Свобода слова и выемки

На модерации Отложенный

Отлично устроилось государство. За терроризм ответит «Московский комсомолец» и «Ведомости, за ментовской беспредел — «Нью Таймс», за правовой беспредел —»Независимая газета». В первом случае журналистов пытаются сделать пособниками террористов, во втором, видимо, ищут предателей, оклеветавших ОМОН, в третьем вообще шьют экстремизм, который одиозно известный депутат Абельцев заподозрил в статье Ходорковского о российской правоохранительной системе. На самом деле, похоже, компетентные органы интересует, как же статья Ходорковского попала в редакцию.
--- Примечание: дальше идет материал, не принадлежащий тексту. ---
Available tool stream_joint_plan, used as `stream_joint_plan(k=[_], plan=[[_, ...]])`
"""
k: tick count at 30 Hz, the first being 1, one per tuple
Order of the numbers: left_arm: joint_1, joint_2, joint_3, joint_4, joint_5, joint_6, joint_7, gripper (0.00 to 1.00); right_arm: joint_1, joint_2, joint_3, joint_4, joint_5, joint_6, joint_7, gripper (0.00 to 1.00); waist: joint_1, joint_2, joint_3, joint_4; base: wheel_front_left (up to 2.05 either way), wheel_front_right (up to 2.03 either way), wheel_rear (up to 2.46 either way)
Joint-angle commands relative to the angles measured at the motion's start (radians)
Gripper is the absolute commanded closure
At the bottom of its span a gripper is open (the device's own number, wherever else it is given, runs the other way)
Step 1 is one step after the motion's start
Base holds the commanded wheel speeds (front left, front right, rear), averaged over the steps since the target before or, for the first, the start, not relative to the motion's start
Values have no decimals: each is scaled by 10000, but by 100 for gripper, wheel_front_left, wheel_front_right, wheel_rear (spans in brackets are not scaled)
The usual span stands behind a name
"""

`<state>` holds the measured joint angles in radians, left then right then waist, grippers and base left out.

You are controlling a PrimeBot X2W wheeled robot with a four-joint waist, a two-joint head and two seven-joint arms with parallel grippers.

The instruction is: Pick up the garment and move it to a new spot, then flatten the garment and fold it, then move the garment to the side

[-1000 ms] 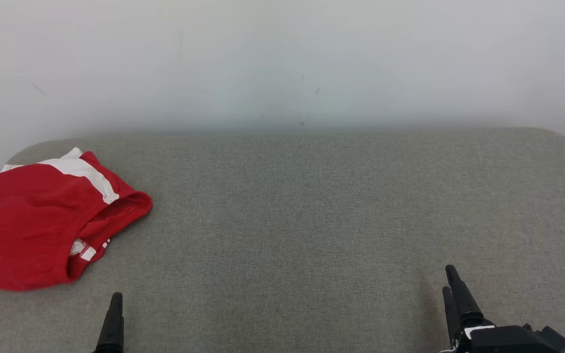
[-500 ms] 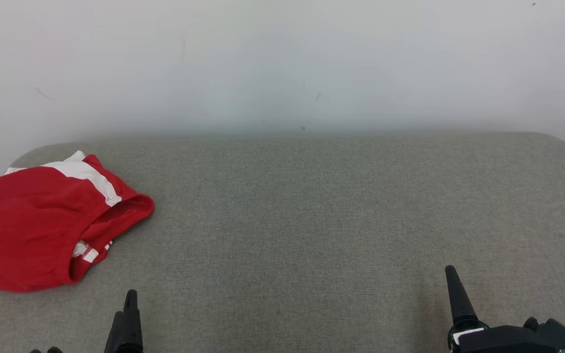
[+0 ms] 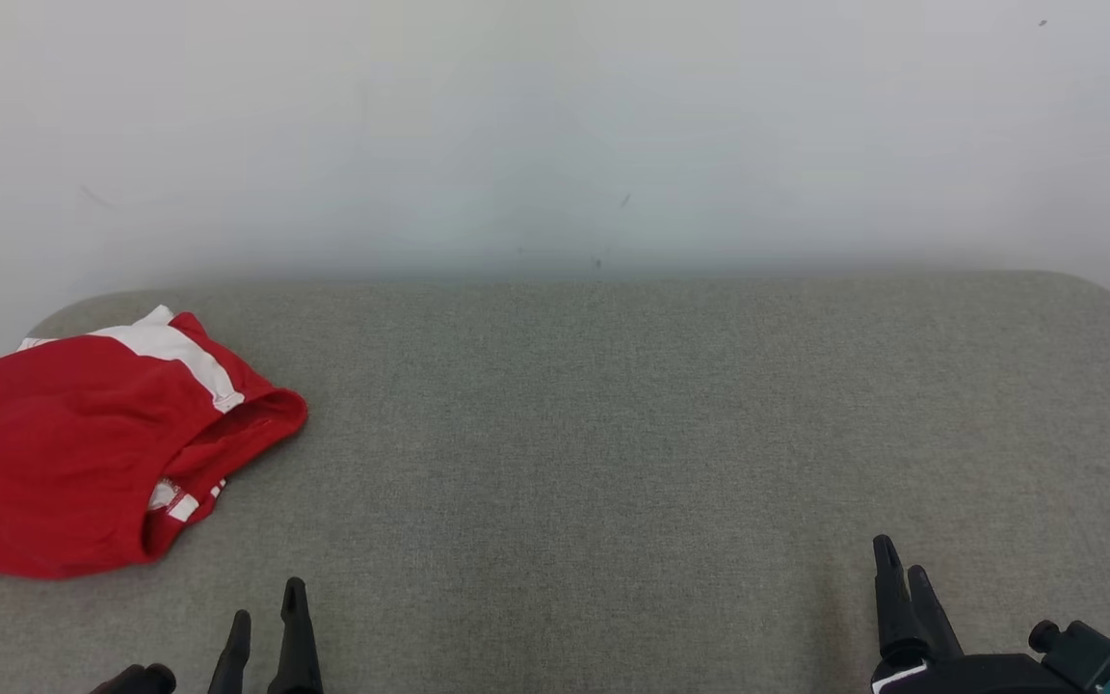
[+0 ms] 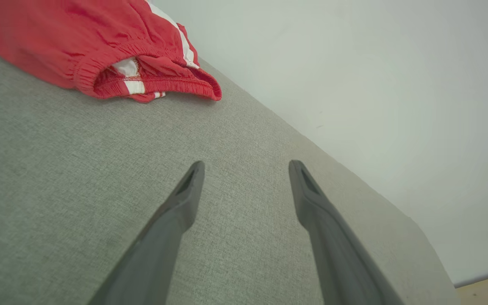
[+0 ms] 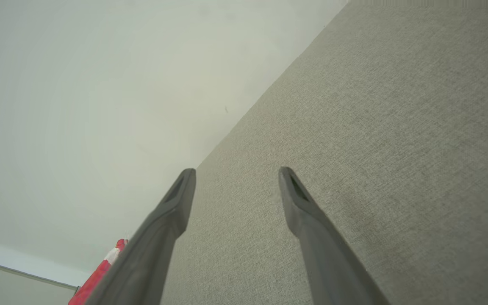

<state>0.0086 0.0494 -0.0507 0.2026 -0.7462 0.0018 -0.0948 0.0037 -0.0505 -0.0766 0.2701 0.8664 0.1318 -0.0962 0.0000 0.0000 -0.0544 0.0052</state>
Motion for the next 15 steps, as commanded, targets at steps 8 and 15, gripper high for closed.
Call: stream_joint_plan(k=[8,15], plan=[[111,224,-355,-170,1485,209,-291,0,96,-2,-102,64,-1503,-10,-285,0,0,0,-119,29,0,0,0],[196,293,-511,-182,2204,235,-489,0,183,-1,-62,48,-2616,-11,-480,0,0,0,-179,16,0,0,0]])
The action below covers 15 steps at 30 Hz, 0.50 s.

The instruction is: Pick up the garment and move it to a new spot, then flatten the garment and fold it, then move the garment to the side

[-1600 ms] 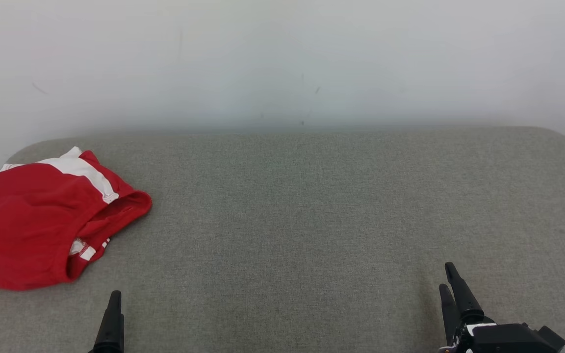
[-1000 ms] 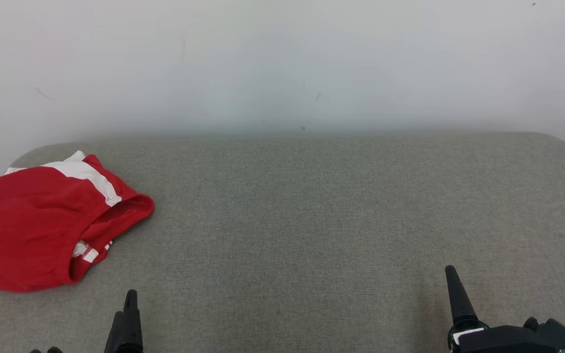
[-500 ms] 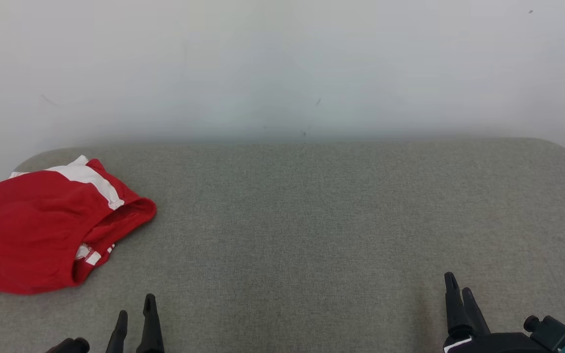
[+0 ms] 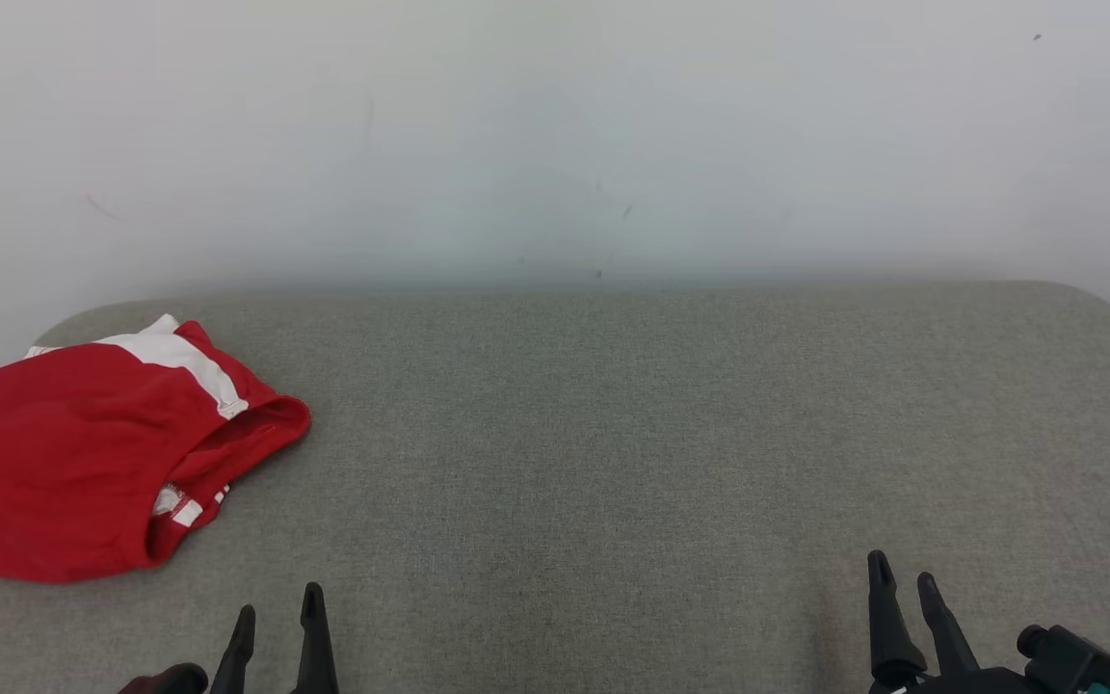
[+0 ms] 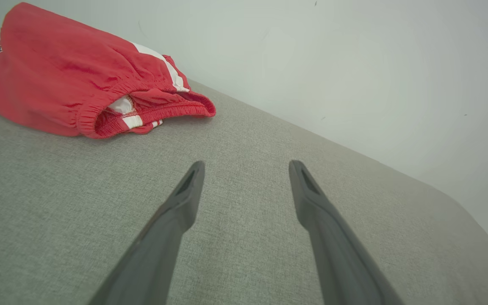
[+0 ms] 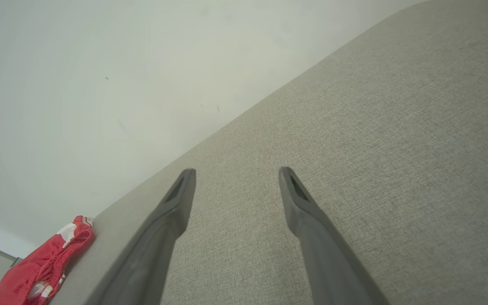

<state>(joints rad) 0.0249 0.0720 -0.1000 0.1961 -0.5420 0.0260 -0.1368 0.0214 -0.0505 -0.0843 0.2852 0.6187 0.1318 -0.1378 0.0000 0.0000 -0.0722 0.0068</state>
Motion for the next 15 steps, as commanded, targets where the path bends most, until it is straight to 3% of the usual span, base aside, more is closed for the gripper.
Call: stream_joint_plan(k=[1,15], plan=[[46,93,-50,-130,284,-10,-93,0,19,-1,14,-95,-289,-11,-91,0,0,0,-5,0,0,0,0],[109,189,-300,17,1664,112,-441,0,93,1,-71,61,-1861,-13,-437,0,0,0,-34,1,0,0,0]])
Просто-таки какое-то весеннее обострение случилось у государственных мужей, которые готовы потратить свои скудеющие душевные и профессиональные силы на редакционные «электронные носители» и камеры видеонаблюдения. Поскольку все это происходит непосредственно после терактов в Москве, то я бы сказала, что как раз оперативные мероприятия в редакциях и являются самой своевременной задачей для компетентных и других госорганов. Именно эти действия провоохранительной системы дают нам надежду, что мы защищены от всякой мрази, которая калечит и убивает людей. Борьба с журналистами — это как раз то, чем и должны сегодня безотлагательно заняться МВД, ФСБ, прокуратура, Следственный комитет, а также парламент во главе с Грызловым.

Бред какой-то. Что, собственно, надеялись найти ребята в штатском, пришедшие в New Times? Ну какая, скажите, проблема, если я, например, решу, что никто не должен узнать о моем источнике информации? Никакой. Ни компьютера не найдут, ни аудиозаписи, ни видеозаписи, если она была. Ни одного электронного носителя, на который если я и скидывала информацию, звук или картинку. Ни следов моих текстов и расшифровок в редакционной системе, если таковая есть. И, безусловно, не найдут этого в редакции. И, безусловно, редакция сделает все, чтобы именно так и было.

Оставляю за скобками историю с постановлением Тверского суда и его обжалованием со стороны редакции журнала — уж как-нибудь следователи ГУВД-то должны разбираться в законодательстве, что и когда они могут, а что и когда не могут.



Так зачем они пришли? Чтобы испугать? Чтобы помотать нервы редакции? Чтобы помешать работать? Чтобы быть выставленными за дверь?

Не понимаю. Если эта история повторится и у New Times на законном основании (то есть по новому решению суда) начнут изымать оборудование, то цель у этого может рыть только одна: помешать журналистам выполнять свою работу. Ничего другого никакие следователи ГУВД ни сделать, ни найти не смогут. Потому что дураков нет, и журналисты давно знают, как защищать свои источники. А защищать источники — это практически святое для каждого профессионального журналиста. И это не преступление.

Да, журналиста могут вызвать в суд и задать вопросы. И он на них ответит и будет нести ответственность за каждое сказанное слово, как и любой другой гражданин страны. И, да, суд имеет право потребовать от журналиста раскрыть источники информации. В этой ситуации у журналиста есть выбор: или пойти навстречу суду, или отказаться и пойти под суд и сесть. И такие случаи бывали. Журналистам давали срок, они сидели в тюрьме, но источник не раскрывали.

Суд — это то место, где решаются такие споры, но никак не редакция. Воспрепятствование работе редакции под предлогом поиска в ней же источников информации или их следов — просто маразм. «Выемка документов», которые все теперь на электронных носителях, это гарантированный сбой в работе. Это инструмент и способ угробить компанию, организацию или редакцию. Это наезд, извините за выражение, с помощью правоохранительных органов. Это всегда заказ. Так было уже не раз, и не два, и не сотни, а тысячи раз за последние годы. Подобная отвратительная практика в России процветает. Довольно часто безнаказанно и беспрепятственно. Но в данном случае ребята перестарались. Не стоило так глупо наезжать сразу на несколько изданий. И не стоило посылать своих людей в одно из них. Остальные примерят на себя и не останутся равнодушными. И дело вовсе не в журналистской солидарности, которой нет. А в защите своих профессиональных прав и права на работу, которые у нас одни для всех, в каком бы издании мы ни работали.